● **Problem**
Within the data that follows, set down exactly the lines from the one containing "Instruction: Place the" through the one containing "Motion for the", both ends included.

***** Collected data

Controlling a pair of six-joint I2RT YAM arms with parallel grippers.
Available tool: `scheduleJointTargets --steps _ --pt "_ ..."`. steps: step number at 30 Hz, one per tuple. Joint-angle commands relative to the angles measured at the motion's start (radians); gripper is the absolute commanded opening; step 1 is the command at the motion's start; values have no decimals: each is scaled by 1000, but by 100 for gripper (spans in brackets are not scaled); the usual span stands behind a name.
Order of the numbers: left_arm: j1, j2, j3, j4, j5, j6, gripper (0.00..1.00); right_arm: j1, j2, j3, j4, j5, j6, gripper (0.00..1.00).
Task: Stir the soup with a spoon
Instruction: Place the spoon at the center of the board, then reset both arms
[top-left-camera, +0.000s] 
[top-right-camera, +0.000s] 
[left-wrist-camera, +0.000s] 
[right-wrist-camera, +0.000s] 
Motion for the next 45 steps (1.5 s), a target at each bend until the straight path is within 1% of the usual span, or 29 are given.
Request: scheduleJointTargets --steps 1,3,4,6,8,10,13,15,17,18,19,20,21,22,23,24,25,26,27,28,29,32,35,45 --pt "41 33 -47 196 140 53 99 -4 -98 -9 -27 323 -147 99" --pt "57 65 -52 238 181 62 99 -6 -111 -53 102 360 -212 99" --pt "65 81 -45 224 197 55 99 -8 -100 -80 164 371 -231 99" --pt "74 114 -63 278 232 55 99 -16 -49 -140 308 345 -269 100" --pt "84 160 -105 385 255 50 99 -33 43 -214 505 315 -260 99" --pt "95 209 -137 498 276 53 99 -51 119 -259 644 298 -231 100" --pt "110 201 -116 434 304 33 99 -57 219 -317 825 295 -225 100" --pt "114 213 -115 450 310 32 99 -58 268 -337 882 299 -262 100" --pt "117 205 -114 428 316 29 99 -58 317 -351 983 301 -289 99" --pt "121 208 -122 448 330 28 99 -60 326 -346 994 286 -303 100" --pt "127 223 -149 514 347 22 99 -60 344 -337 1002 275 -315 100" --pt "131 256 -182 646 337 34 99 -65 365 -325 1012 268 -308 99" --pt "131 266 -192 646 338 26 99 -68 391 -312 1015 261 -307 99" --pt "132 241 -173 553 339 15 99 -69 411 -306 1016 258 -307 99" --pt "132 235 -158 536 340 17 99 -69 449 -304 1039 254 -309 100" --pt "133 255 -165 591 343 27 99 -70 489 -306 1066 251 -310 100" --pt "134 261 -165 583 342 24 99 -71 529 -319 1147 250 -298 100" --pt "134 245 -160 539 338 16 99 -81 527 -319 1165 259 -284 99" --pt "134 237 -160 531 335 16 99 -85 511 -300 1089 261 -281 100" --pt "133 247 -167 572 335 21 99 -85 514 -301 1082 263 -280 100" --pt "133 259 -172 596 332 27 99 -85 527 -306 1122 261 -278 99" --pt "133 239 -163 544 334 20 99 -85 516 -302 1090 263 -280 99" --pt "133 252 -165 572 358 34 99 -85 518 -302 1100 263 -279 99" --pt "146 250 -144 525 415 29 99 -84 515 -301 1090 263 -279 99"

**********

● **Result**
Instruction: Place the spoon at the center of the board, then reset both arms
[top-left-camera, +0.000s] 
[top-right-camera, +0.000s] 
[left-wrist-camera, +0.000s] 
[right-wrist-camera, +0.000s] 
Motion for the next 45 steps (1.5 s), a target at each bend until the straight path is within 1% of the usual span, or 29 are given.

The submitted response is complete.